Thursday, February 15, 2018
Mountains-to-Sea Trail, Stones Creek Game Land - the Six-Lake tour
Five years ago this week I first scouted this little gem of public land near where I lived. My purpose was to try to get it approved as part of a planned major 500+ mile reroute of the Mountains-to-Sea-Trail.
I fell in love with it. It just *had* to be part of the trail.
I returned for a more comprehensive scouting trip that fall and documented a route much like the one that is now officially open. On November 14, 2013 I met Executive Director Kate Dixon and then Board President Jerry Barker of Friends of the Mountains to Sea Trail and showed them Stones Creek.
I guess they liked it too. The board approved it as part of the provisional new route, which was then called the Coastal Crescent Route, within a month or two.
Four years ago today, on February 15, 2014, I started at the eastern Terminus of the trail, at Jockey's Ridge State Park on North Carolina's Outer Banks, and embarked on an end-to-end hike of this brand new trail. I was the first to hike this 500+ mile route, finishing it on April 24th at Falls Lake Dam north of Raleigh where the new route rejoins the old established trail.
Firsts are rare. In keeping with my new "Life and Legacy" theme, I think this is one of my more memorable accomplishments.
Last year the NC State Legislature finally put its stamp of approval on the Coastal Crescent Route; and now it is an official part of what is far-and-away the most ecologically diverse State Trail in the United States.
Besides the hundred-foot high shifting sand dunes of Jockey's Ridge, the trail features high elevation sub-alpine forests with nearly arctic climate where the trail starts at Clingman's Dome in Great Smoky Mountain National Park.
It passes through one of the most peculiar geological oddities in the world, the so-called Carolina Bays--elliptical lakes and basins of many sizes, all oriented in precisely the same direction. It passes habitat of rare carnivorous plants including Venus Fly Trap, which can be found in this tract of Stones Creek Game Land along with loads of other rare species (see The Wayfarer's comment below and check his amazing blog). Here are some mini-venus fly traps with more abundant carnivorous sundews.
And by the time the trail reaches the Atlantic coast at Surf City, NC, the climate is sub-tropical and the trail is lined with Palm Trees.
I can't stress enough what a bold, visionary move it was for Kate and the Friends-of-the-Mountains-to-Sea Trail to undertake this complete reroute of nearly half their trail! It's unprecedented. I can hardly imagine the hours of work it has taken. But Kate has been tireless, enthusiastic, always up to the task, even relishing it. The part I played pales by comparison; but I sure was glad to have Stones Creek included in the final product.

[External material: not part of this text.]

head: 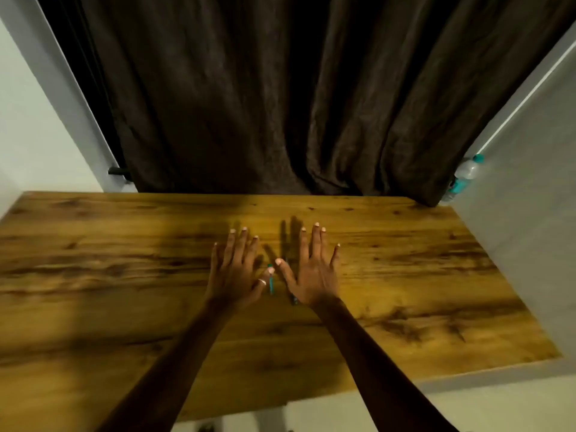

So, back to today's hike. Though it's only Mid-February, that's typically the time for signs of spring to begin appearing here in coastal sub-tropical North Carolina. The red maple trees are in full bloom.
The first of the Carolina Jessamine, this a ground hugging sprig of the normally climbing vine, was ready to burst into bloom.
It was a cool, comfortable day--start of hiking season here. So glad I got out to enjoy the views.
Here's a GPS Track map of the area. My route is marked by the red line. The yellow dots mark the route of the Mountains-to-Sea Trail.
I did about six miles of the official trail, passing six of the seven lakes in this tract of public land and hiking along fire breaks and through long leaf pine restoration areas, not to mention beaver-pond wetlands.
The Diversity, even in this one little tract of just over 2000 acres, is amazing. Get out there and check it out!